« Le carrefour » est une bande-dessinée relatant un drame familial et communal. L’histoire se déroule à la fin des années 60, dans un petit village tristement connu pour son carrefour de la mort.
Le livre débute par un flash-back : automne 1955, deux hommes quittent une soirée et montent complètement ivres, verre à la main, dans une voiture et c’est l’accident… leur voiture fauche deux jeunes filles rentrant chez elles à pieds.
On fait la connaissance d’Elias Baumer, le personnage principal dans le cimetière où est enterrée sa mère. Il s’y rend tous les vendredi à 17 h, depuis 10 ans. C’est aussi, faute de mieux, le lieu de sa rencontre hebdomadaire avec sa fille Marianne qui vient se recueillir sur la tombe de sa grand-mère. La tension entre eux est palpable, sa fille semble en colère contre lui. Elle veut lui parler mais n’en a pas le courage, pas encore tout du moins.
Elias Baumer, la cinquantaine, divorcé, expert en assurance mène une vie tranquille et monotone axée uniquement sur la résolution de ses dossiers. Il passe ses week-end à concevoir des maquettes en papier pour reconstituer les accidents. Ces découpages et coloriages sont ses seuls moments de joies.
Mai 68, la France tourne au ralenti, la pénurie d’essence entraînée par les grèves générales laisse les réseaux routiers vides rendant les accidents quasiment inexistants. Faute de nouveaux dossiers, les compagnies d’assurance ressortent les vieux dossiers non élucidés. C’est ainsi qu’il se voit confier l’affaire d’un accident d’autocar ayant coûté la vie à 15 enfants. Mais pour la première fois de sa vie, Elias Baumer désobéi et se rend dans un village voisin pour s’occuper d’un autre dossier qui lui tient à cœur, celui du carrefour de l’Étoile situé Yvette-sur-Loing, même si ce village lui fait peur.
Il mène son enquête, interroge les deux garagistes dont les affaires sont florissantes grâce au carrefour. Il constate que tous les habitants sont endeuillés par la perte d’un proche et que paradoxalement aucun ne souhaite la modification du carrefour, celui-ci étant devenu pour eux un sanctuaire.
Sa fille le rejoint pour lui parler, elle a reçu une lettre de son grand-père lui disant toute la vérité sur l’accident de voiture et le vrai visage de son père. Elle accuse son père d’être l’auteur de l’accident et d’avoir laissé son père porter le chapeau !
Il était tellement ivre le jour de l’accident qu’il n’en a aucun souvenir.

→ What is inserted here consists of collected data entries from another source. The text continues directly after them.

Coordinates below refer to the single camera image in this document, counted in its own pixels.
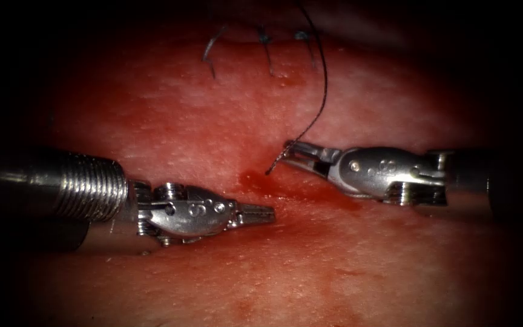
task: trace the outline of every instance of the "blood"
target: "blood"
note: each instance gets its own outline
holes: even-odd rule
[[[292,174],[292,168],[283,169],[281,173]],[[297,202],[328,203],[344,210],[358,211],[362,205],[358,200],[342,194],[335,186],[322,180],[316,185],[304,187],[303,177],[298,184],[282,182],[273,176],[266,176],[259,170],[246,170],[239,175],[240,191],[251,192],[264,197],[277,197]],[[306,179],[317,177],[308,175]]]

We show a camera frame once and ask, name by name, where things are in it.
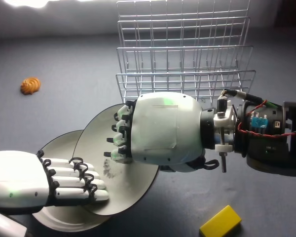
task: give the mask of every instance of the table surface
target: table surface
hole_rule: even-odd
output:
[[[251,93],[279,104],[296,101],[296,30],[251,30],[247,42],[255,47],[250,69],[257,71]],[[35,153],[120,103],[118,46],[116,35],[0,41],[0,150]],[[21,94],[26,77],[41,80],[38,93]],[[207,151],[206,158],[218,155]],[[37,237],[196,237],[226,205],[243,220],[236,236],[296,237],[296,177],[258,172],[238,154],[227,156],[227,173],[160,173],[139,203],[93,230],[59,233],[31,215],[17,219]]]

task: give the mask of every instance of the metal wire rack
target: metal wire rack
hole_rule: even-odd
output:
[[[244,46],[250,0],[117,2],[116,75],[122,100],[176,91],[210,103],[224,88],[249,91],[252,46]]]

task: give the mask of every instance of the orange pastry
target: orange pastry
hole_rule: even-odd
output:
[[[32,95],[34,92],[37,92],[39,88],[40,81],[37,78],[26,78],[21,84],[21,92],[25,95]]]

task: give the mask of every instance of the wire grid
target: wire grid
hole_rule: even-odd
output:
[[[225,88],[249,91],[251,46],[243,46],[250,0],[117,2],[116,75],[122,100],[156,91],[212,104]]]

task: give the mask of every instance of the yellow sponge
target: yellow sponge
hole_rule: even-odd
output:
[[[222,237],[240,221],[240,216],[228,205],[201,226],[199,230],[205,237]]]

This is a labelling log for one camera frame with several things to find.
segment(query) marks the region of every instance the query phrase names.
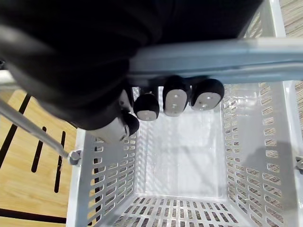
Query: metal rod
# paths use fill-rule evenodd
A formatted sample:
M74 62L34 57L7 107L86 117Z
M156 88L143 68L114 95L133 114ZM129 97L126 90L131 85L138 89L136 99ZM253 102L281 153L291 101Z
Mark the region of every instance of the metal rod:
M47 135L45 131L38 128L29 119L27 119L25 116L23 116L21 113L16 111L14 108L2 100L0 100L0 114L12 121L18 127L21 127L25 131L37 137L43 143L55 149L60 156L64 158L68 157L68 153L64 151L62 145L59 142Z

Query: black fabric
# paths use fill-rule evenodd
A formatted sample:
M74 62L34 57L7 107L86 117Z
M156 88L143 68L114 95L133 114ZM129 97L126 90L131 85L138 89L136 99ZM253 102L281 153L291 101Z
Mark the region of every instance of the black fabric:
M139 48L237 38L260 3L1 0L0 59L46 110L97 129L121 114L112 103Z

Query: shopping cart
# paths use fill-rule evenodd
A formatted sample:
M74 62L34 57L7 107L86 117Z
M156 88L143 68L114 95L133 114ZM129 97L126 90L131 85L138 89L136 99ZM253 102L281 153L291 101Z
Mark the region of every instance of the shopping cart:
M129 82L160 86L160 104L159 78L220 80L225 96L211 111L160 113L114 145L78 129L69 156L35 131L74 165L67 226L303 226L293 81L303 79L303 40L284 36L279 2L266 0L245 34L258 39L162 45L131 60Z

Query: white plastic basket
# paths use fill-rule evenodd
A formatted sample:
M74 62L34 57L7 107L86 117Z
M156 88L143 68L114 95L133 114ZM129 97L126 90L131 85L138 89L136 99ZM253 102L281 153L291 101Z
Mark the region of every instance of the white plastic basket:
M264 3L246 34L260 35L285 36L277 0ZM67 226L303 226L294 82L225 88L214 110L160 113L123 144L78 130L83 152L73 166Z

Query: black line on floor
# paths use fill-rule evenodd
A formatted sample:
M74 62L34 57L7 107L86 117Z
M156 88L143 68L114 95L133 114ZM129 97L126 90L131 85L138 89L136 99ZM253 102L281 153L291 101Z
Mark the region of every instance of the black line on floor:
M21 211L6 210L6 209L0 209L0 216L7 217L7 218L31 220L31 221L43 221L43 222L53 222L53 223L63 223L63 224L66 223L66 218L41 215L41 214L25 213L25 212L21 212Z
M33 173L35 173L37 171L38 163L39 163L39 159L40 159L40 155L41 155L41 151L42 151L42 147L43 147L43 142L39 140L38 145L37 145L37 149L36 149L36 153L35 153L35 156L34 156L34 160L33 160L32 169L31 169Z
M19 108L19 112L24 114L25 109L27 108L28 102L30 100L30 95L26 95L20 108ZM8 134L6 135L6 138L2 144L2 147L0 149L0 168L4 162L5 156L9 150L10 144L14 138L14 135L16 133L17 130L17 126L12 124L12 126L10 127L10 130L8 132Z
M62 132L62 136L61 136L61 145L63 146L63 148L64 148L64 144L65 144L65 136L66 136L66 132L63 131ZM55 188L54 188L54 192L55 193L59 192L60 176L61 176L61 166L62 166L62 157L59 156L59 158L58 158L58 165L57 165L56 180L55 180Z

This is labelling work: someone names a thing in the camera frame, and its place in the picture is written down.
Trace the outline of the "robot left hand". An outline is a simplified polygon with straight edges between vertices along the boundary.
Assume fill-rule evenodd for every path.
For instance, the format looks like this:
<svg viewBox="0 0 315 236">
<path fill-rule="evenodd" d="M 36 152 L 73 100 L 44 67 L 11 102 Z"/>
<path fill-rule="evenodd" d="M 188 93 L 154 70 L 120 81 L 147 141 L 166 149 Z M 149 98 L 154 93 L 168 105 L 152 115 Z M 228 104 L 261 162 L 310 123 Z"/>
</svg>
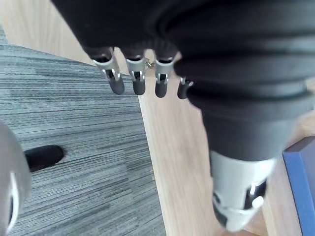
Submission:
<svg viewBox="0 0 315 236">
<path fill-rule="evenodd" d="M 116 94 L 123 53 L 135 94 L 145 92 L 145 58 L 154 51 L 155 94 L 172 72 L 178 97 L 202 113 L 213 181 L 213 209 L 229 232 L 264 203 L 267 181 L 296 120 L 315 96 L 312 0 L 55 0 L 82 49 Z"/>
</svg>

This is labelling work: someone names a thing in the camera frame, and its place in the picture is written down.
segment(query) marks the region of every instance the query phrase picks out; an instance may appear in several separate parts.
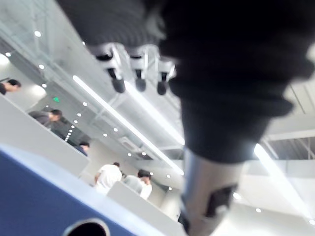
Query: green exit sign
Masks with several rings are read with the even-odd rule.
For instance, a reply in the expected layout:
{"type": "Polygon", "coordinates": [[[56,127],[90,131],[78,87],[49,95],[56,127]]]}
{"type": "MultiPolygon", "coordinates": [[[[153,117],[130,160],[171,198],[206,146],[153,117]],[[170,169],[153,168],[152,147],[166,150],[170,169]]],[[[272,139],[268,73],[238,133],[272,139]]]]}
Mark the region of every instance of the green exit sign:
{"type": "Polygon", "coordinates": [[[59,100],[58,97],[54,97],[53,100],[54,100],[55,102],[57,102],[57,103],[60,103],[60,100],[59,100]]]}

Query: person
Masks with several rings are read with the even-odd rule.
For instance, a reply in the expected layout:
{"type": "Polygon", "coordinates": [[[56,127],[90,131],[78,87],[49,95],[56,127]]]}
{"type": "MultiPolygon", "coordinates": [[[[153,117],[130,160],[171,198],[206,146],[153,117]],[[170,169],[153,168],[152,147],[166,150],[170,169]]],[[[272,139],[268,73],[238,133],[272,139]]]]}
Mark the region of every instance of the person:
{"type": "Polygon", "coordinates": [[[149,183],[151,179],[150,172],[145,170],[139,170],[137,176],[128,175],[123,183],[131,188],[133,191],[141,195],[146,183],[149,183]]]}
{"type": "Polygon", "coordinates": [[[14,79],[9,79],[6,82],[0,83],[0,93],[5,95],[7,92],[16,92],[20,89],[21,83],[14,79]]]}
{"type": "Polygon", "coordinates": [[[145,185],[140,193],[140,197],[147,200],[152,192],[152,185],[151,185],[151,175],[149,178],[146,178],[144,181],[145,185]]]}
{"type": "Polygon", "coordinates": [[[33,111],[29,115],[47,128],[51,128],[53,122],[61,119],[62,111],[52,110],[51,112],[33,111]]]}
{"type": "Polygon", "coordinates": [[[83,155],[88,156],[87,151],[90,149],[90,144],[88,142],[81,142],[79,146],[74,147],[83,155]]]}
{"type": "MultiPolygon", "coordinates": [[[[292,0],[285,7],[281,0],[260,1],[259,7],[252,0],[143,2],[147,13],[156,14],[145,17],[156,19],[152,31],[163,31],[160,54],[176,63],[177,77],[169,86],[181,101],[185,134],[181,222],[189,236],[209,236],[227,213],[217,208],[229,209],[241,167],[252,159],[271,119],[291,111],[285,89],[292,79],[310,78],[314,71],[306,54],[315,40],[315,1],[292,0]]],[[[106,41],[97,40],[108,35],[128,45],[112,38],[111,31],[99,33],[104,27],[94,27],[109,21],[104,9],[114,12],[123,5],[58,3],[83,40],[103,45],[106,41]],[[94,21],[87,20],[91,5],[99,16],[94,21]]],[[[123,35],[126,29],[115,30],[123,35]]],[[[148,38],[133,46],[143,44],[148,38]]]]}
{"type": "Polygon", "coordinates": [[[117,181],[122,179],[122,172],[119,169],[120,164],[114,162],[113,165],[104,165],[99,169],[95,176],[95,189],[103,194],[111,189],[117,181]]]}

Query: ceiling
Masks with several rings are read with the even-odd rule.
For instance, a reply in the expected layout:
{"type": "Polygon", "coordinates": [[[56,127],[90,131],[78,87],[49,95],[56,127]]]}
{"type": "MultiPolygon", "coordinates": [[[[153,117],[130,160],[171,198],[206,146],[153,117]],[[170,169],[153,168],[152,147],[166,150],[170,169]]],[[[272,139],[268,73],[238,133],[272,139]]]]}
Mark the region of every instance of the ceiling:
{"type": "MultiPolygon", "coordinates": [[[[168,158],[174,160],[179,167],[182,166],[182,146],[128,92],[117,94],[114,91],[111,78],[104,71],[104,65],[83,45],[55,1],[31,0],[26,3],[23,0],[0,0],[0,4],[0,53],[11,52],[12,63],[23,68],[23,72],[35,83],[47,84],[48,96],[36,105],[37,108],[42,109],[49,105],[62,110],[68,121],[79,120],[76,126],[85,133],[84,138],[100,139],[119,155],[128,158],[129,162],[132,160],[131,163],[135,167],[154,172],[154,178],[158,183],[181,188],[184,183],[181,175],[74,82],[72,76],[77,75],[168,158]],[[41,37],[34,35],[36,30],[41,32],[41,37]],[[45,69],[40,70],[39,64],[43,64],[45,69]],[[58,97],[61,102],[54,102],[53,97],[58,97]],[[87,102],[88,106],[83,106],[82,102],[87,102]],[[81,113],[82,117],[78,118],[77,113],[81,113]],[[132,157],[127,155],[131,151],[122,142],[128,142],[136,147],[132,157]],[[151,161],[143,160],[141,155],[138,155],[143,151],[152,158],[151,161]]],[[[118,50],[123,76],[126,81],[133,84],[135,76],[130,69],[126,52],[119,45],[118,50]]],[[[156,92],[157,53],[155,47],[148,52],[148,84],[142,95],[177,132],[182,134],[178,99],[171,92],[166,96],[159,96],[156,92]]],[[[312,50],[309,56],[315,61],[315,53],[312,50]]],[[[315,159],[314,91],[315,80],[297,81],[287,89],[285,96],[295,104],[295,108],[287,117],[275,119],[261,142],[274,159],[288,161],[315,159]]],[[[294,178],[292,181],[295,182],[294,187],[300,194],[315,197],[314,191],[309,188],[314,178],[308,179],[299,182],[294,178]]],[[[296,214],[285,203],[284,197],[276,191],[273,180],[266,176],[247,174],[240,185],[243,204],[296,214]],[[266,192],[272,192],[274,197],[263,197],[263,193],[266,192]]],[[[308,204],[315,208],[315,203],[308,204]]]]}

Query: white ceiling
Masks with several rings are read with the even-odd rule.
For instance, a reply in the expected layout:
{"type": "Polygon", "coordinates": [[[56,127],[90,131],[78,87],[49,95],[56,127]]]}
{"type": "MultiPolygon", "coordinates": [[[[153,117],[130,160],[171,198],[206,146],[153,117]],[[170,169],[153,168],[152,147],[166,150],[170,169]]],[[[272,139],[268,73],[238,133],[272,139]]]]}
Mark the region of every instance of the white ceiling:
{"type": "MultiPolygon", "coordinates": [[[[181,149],[181,146],[127,93],[117,95],[114,92],[110,77],[82,44],[78,34],[53,0],[32,0],[27,3],[23,0],[0,0],[0,5],[0,37],[14,48],[16,54],[23,56],[36,67],[38,64],[45,65],[45,70],[40,73],[42,81],[48,84],[46,91],[50,97],[38,104],[38,107],[49,104],[61,109],[68,120],[74,120],[77,118],[76,113],[81,112],[83,115],[78,127],[82,131],[91,138],[100,139],[117,153],[129,158],[126,155],[129,151],[118,139],[127,136],[139,147],[142,142],[74,83],[72,75],[77,75],[157,147],[181,149]],[[35,30],[39,30],[42,37],[36,38],[33,34],[35,30]],[[53,103],[51,96],[55,95],[64,102],[53,103]],[[83,101],[88,102],[87,108],[82,106],[83,101]],[[113,132],[113,127],[117,127],[119,132],[113,132]],[[105,132],[109,134],[106,139],[102,136],[105,132]]],[[[124,77],[127,81],[133,81],[134,77],[124,52],[121,51],[120,55],[124,77]]],[[[182,133],[179,101],[170,92],[167,96],[159,96],[156,92],[157,72],[154,66],[150,67],[149,74],[148,89],[143,96],[178,132],[182,133]]],[[[289,87],[285,96],[295,104],[295,109],[288,117],[276,119],[270,125],[265,138],[277,140],[301,138],[307,134],[312,134],[309,137],[315,136],[314,91],[315,80],[298,82],[289,87]]],[[[154,162],[137,161],[135,158],[133,164],[136,167],[150,169],[154,172],[155,180],[163,185],[182,187],[184,182],[182,176],[175,173],[145,145],[141,149],[147,152],[154,162]]],[[[178,152],[165,153],[168,153],[171,159],[179,157],[178,152]]],[[[309,181],[305,179],[292,181],[300,194],[309,196],[305,201],[309,203],[310,208],[315,209],[315,202],[311,201],[315,197],[315,190],[310,188],[313,178],[309,181]]],[[[296,214],[285,198],[277,192],[272,182],[272,179],[265,176],[245,176],[240,185],[240,193],[244,195],[243,203],[296,214]]]]}

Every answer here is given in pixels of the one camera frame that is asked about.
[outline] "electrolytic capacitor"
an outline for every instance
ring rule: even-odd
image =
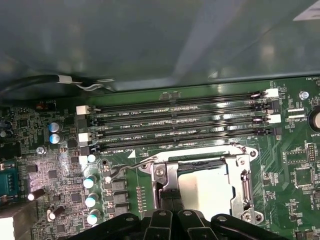
[[[86,189],[92,188],[97,183],[97,177],[95,175],[89,175],[84,181],[83,186]]]
[[[14,133],[11,130],[3,130],[0,132],[0,137],[1,138],[12,138]]]
[[[49,214],[49,218],[51,220],[55,220],[60,214],[62,214],[65,211],[65,207],[62,205],[59,205],[55,210],[53,210],[50,214]]]
[[[2,129],[11,129],[12,128],[12,123],[6,120],[0,120],[0,128]]]
[[[29,201],[33,201],[33,200],[37,200],[38,198],[42,197],[43,195],[45,195],[45,190],[43,188],[39,188],[31,193],[29,193],[28,195],[28,200]]]
[[[65,137],[61,133],[53,133],[49,137],[49,141],[52,144],[60,144],[65,140]]]
[[[63,126],[61,125],[61,123],[59,123],[59,122],[51,122],[50,124],[49,124],[49,131],[51,132],[51,133],[57,133],[57,132],[60,132],[60,131],[62,131],[62,129],[63,129]]]
[[[92,192],[89,194],[89,196],[86,198],[85,200],[85,205],[88,207],[88,208],[92,208],[96,205],[97,201],[99,200],[99,196],[98,194]]]
[[[98,222],[98,219],[100,218],[100,211],[97,209],[93,209],[89,216],[86,218],[86,221],[90,225],[95,225]]]

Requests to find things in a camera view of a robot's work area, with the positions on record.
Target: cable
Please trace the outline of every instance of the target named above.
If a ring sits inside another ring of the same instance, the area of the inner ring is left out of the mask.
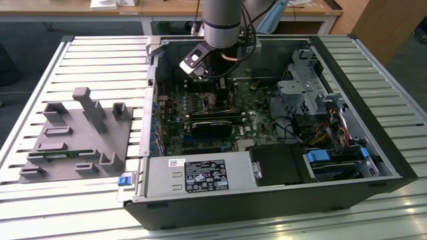
[[[267,9],[254,18],[251,23],[255,23],[255,21],[273,9],[274,5],[277,3],[277,0],[273,1],[271,5],[267,7]]]
[[[0,92],[0,95],[4,94],[32,94],[32,91],[10,91],[10,92]]]
[[[191,35],[197,35],[197,26],[198,26],[198,12],[199,12],[199,6],[201,6],[201,0],[198,0],[198,7],[195,9],[195,14],[194,14],[194,23],[191,27]]]
[[[249,22],[251,23],[250,25],[251,25],[251,28],[253,28],[253,35],[254,35],[254,49],[253,49],[251,53],[250,53],[246,57],[243,57],[243,58],[241,59],[241,61],[238,61],[238,62],[235,63],[235,65],[234,65],[225,73],[222,73],[222,74],[219,74],[219,75],[217,75],[217,76],[205,76],[206,79],[218,79],[218,78],[222,78],[222,77],[227,76],[227,75],[229,75],[234,70],[237,70],[237,68],[241,66],[242,61],[245,61],[245,60],[253,55],[253,53],[255,52],[255,48],[257,48],[257,32],[255,32],[255,27],[254,27],[254,24],[253,24],[253,20],[251,20],[251,16],[250,16],[249,10],[247,10],[247,8],[246,8],[245,5],[243,5],[243,10],[245,10],[245,12],[246,12],[246,14],[247,14]]]
[[[294,22],[297,21],[297,12],[295,12],[295,9],[297,8],[303,8],[303,7],[297,7],[291,2],[289,2],[289,4],[291,4],[293,5],[293,10],[294,10]]]

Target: blue tab
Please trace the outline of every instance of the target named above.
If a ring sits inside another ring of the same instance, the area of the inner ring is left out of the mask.
[[[310,153],[307,154],[307,158],[311,163],[318,162],[318,161],[330,161],[331,160],[327,150],[310,151]]]
[[[133,176],[121,176],[118,181],[119,187],[133,185]]]
[[[361,152],[362,152],[362,155],[363,155],[365,159],[369,159],[370,158],[369,150],[365,147],[362,147],[361,148]]]
[[[307,158],[309,158],[309,162],[314,162],[315,161],[315,156],[313,155],[313,153],[307,153]]]

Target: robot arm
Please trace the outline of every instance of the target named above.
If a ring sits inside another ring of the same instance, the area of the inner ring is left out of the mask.
[[[282,13],[287,7],[289,0],[270,0],[270,7],[261,13],[258,0],[205,0],[203,2],[203,24],[205,24],[205,42],[199,43],[198,46],[190,51],[179,66],[185,72],[197,78],[203,78],[205,76],[213,77],[214,66],[207,66],[206,59],[213,54],[213,52],[221,50],[222,60],[227,62],[241,62],[246,60],[255,51],[255,46],[250,52],[250,55],[238,59],[230,57],[225,54],[225,51],[239,42],[242,18],[249,18],[247,28],[251,26],[254,28],[254,22],[258,18],[266,15],[266,18],[261,21],[258,25],[257,32],[271,33],[281,21]],[[257,19],[251,20],[250,12],[254,15],[259,15]],[[230,70],[234,71],[239,67],[237,63]]]

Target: warning label
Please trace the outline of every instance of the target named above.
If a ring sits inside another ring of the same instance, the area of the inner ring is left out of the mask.
[[[229,177],[225,160],[186,162],[186,191],[201,193],[227,190]]]

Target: white table
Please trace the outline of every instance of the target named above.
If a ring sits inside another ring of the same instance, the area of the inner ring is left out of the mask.
[[[71,101],[90,87],[103,106],[134,107],[126,170],[138,169],[147,86],[146,36],[87,36],[62,42],[0,151],[0,239],[398,239],[427,234],[427,116],[361,41],[322,41],[410,162],[419,180],[329,213],[147,231],[118,202],[118,177],[19,184],[46,117],[46,101]],[[333,79],[326,79],[338,91]]]

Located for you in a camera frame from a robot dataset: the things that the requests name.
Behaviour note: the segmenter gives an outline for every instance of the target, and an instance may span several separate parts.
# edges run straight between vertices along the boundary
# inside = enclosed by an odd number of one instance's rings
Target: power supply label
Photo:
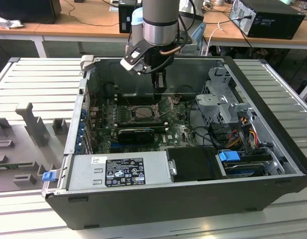
[[[105,163],[107,187],[145,184],[143,158],[109,159]]]

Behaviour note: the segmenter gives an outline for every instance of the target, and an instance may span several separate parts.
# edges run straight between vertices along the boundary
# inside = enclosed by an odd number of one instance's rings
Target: yellow wire
[[[234,142],[230,143],[227,148],[230,148],[232,146],[234,146],[236,143],[238,143],[241,140],[241,138],[238,138],[237,140],[235,140]]]
[[[254,146],[256,147],[256,144],[255,144],[255,142],[256,142],[256,135],[255,135],[255,133],[253,132],[253,131],[249,131],[252,135],[253,135],[253,137],[254,137]]]

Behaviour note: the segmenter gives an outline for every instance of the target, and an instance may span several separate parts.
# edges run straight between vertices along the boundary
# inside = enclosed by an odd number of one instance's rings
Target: wooden desk
[[[62,12],[53,25],[40,24],[36,29],[36,35],[61,35],[61,36],[91,36],[91,37],[128,37],[128,34],[119,33],[119,19],[117,12],[110,12],[110,6],[101,0],[86,0],[84,3],[75,3],[74,0],[60,0]],[[71,11],[79,21],[94,25],[81,24],[69,16]]]
[[[81,24],[79,21],[94,25]],[[109,5],[101,0],[86,0],[84,3],[75,3],[74,0],[60,0],[62,12],[55,24],[25,23],[24,28],[6,30],[0,27],[0,39],[32,40],[40,57],[48,57],[44,48],[44,41],[75,41],[75,42],[126,42],[128,34],[119,33],[119,20],[117,12],[110,12]],[[225,4],[216,7],[218,10],[229,10],[231,5]],[[204,17],[205,22],[226,21],[228,17],[221,12],[208,11]],[[248,44],[237,26],[228,22],[221,24],[224,31],[218,30],[211,39],[212,45],[245,46]],[[208,40],[217,24],[207,24],[204,33]],[[292,40],[248,38],[253,47],[267,48],[294,48],[307,49],[307,20],[304,20]]]

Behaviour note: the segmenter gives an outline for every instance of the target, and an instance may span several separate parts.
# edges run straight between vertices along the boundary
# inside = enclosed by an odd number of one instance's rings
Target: circuit board
[[[197,146],[187,121],[189,109],[188,102],[180,102],[172,97],[162,98],[155,105],[135,106],[106,100],[99,107],[100,118],[94,128],[98,135],[97,153],[163,151],[169,147]],[[152,128],[155,130],[154,141],[147,144],[120,144],[117,135],[124,126]]]

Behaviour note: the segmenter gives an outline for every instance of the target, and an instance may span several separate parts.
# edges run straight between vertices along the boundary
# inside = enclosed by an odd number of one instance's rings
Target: black computer case
[[[54,24],[60,12],[59,0],[0,0],[0,17],[9,20]]]
[[[251,16],[233,22],[247,37],[292,39],[305,14],[280,0],[235,0],[230,19]]]

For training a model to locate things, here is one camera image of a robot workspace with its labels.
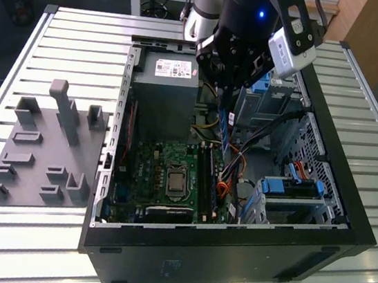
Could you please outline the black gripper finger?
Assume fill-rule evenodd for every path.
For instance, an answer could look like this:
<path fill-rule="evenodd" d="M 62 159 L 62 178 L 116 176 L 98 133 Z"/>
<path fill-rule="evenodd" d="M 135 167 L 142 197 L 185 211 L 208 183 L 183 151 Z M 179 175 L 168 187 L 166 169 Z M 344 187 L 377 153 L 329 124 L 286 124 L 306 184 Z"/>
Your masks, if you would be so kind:
<path fill-rule="evenodd" d="M 269 52 L 248 50 L 235 71 L 232 93 L 242 87 L 250 88 L 274 68 Z"/>
<path fill-rule="evenodd" d="M 211 35 L 198 42 L 196 59 L 207 79 L 217 88 L 218 109 L 224 110 L 231 44 L 228 37 Z"/>

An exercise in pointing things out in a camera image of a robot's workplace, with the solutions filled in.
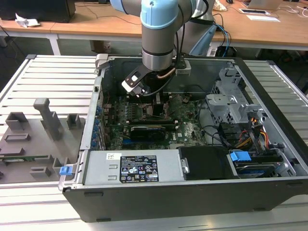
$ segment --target green circuit board
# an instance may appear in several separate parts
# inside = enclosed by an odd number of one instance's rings
[[[130,103],[126,98],[115,98],[107,105],[104,118],[108,150],[151,150],[176,149],[179,146],[206,145],[205,137],[197,121],[199,101],[190,101],[187,95],[176,94],[164,103],[164,112],[160,116],[147,114],[151,103]],[[163,141],[135,142],[130,140],[130,123],[139,126],[157,126],[161,122],[177,120],[176,129],[166,130]]]

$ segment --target white crumpled paper
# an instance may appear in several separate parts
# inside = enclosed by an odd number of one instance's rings
[[[221,2],[219,0],[215,0],[213,10],[216,10],[216,11],[227,11],[227,8],[223,4],[221,4]]]
[[[38,23],[38,21],[36,19],[26,19],[23,17],[16,15],[16,19],[15,22],[17,22],[18,25],[23,26],[25,28],[27,28],[28,26],[39,26],[40,23]]]

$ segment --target floor
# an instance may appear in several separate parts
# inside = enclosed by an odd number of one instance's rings
[[[6,48],[0,47],[0,89],[2,89],[13,76],[24,56],[18,50],[15,43],[25,55],[44,54],[52,55],[52,49],[47,39],[42,38],[12,38]],[[139,42],[111,42],[111,53],[122,55],[138,55],[141,52]],[[97,53],[91,51],[90,42],[87,40],[61,39],[60,49],[62,55],[89,55]],[[257,49],[235,48],[236,56],[246,60],[255,60]],[[273,60],[279,68],[302,89],[308,82],[308,63],[301,61],[296,52],[263,50],[260,60]]]

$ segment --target metal slotted worktable
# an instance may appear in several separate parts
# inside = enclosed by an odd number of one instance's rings
[[[0,94],[0,135],[10,112],[40,118],[33,108],[37,97],[50,98],[59,117],[79,113],[86,118],[95,79],[95,57],[46,56],[26,59]],[[292,82],[266,61],[246,61],[248,67],[308,142],[308,100]],[[248,94],[254,100],[249,89]],[[208,215],[185,218],[85,223],[58,190],[57,182],[0,185],[0,229],[6,230],[279,230],[305,231],[308,196],[291,198],[269,212]]]

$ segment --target motherboard
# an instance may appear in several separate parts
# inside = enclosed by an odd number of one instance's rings
[[[206,145],[198,126],[200,100],[189,94],[168,95],[165,103],[136,103],[129,98],[109,98],[102,121],[107,150],[176,149]]]

Ce drame l’a hanté pendant 13 ans brisant sa vie. La mort des deux jeunes filles sur la conscience, il s’était interdit d’être heureux. Mais sa venue sur les lieux du drame et la lettre de son père lui confirmeront ce que la vingtaine de maquettes de l’accident qu’il a fabriqué lui indiquait.
Elias Baumer repartira d’Yvette-sur-Loing en ayant résolu les deux dossiers.
Arnaud le Floc’h et Grégory Charvet nous offrent une belle histoire. Le sujet est grave, la période historique bien choisie pour évoquer la situation dramatique de la conduite sous l’emprise de l’alcool sur un réseau routier inadapté à ce nouveau moyen de transport en pleine démocratisation.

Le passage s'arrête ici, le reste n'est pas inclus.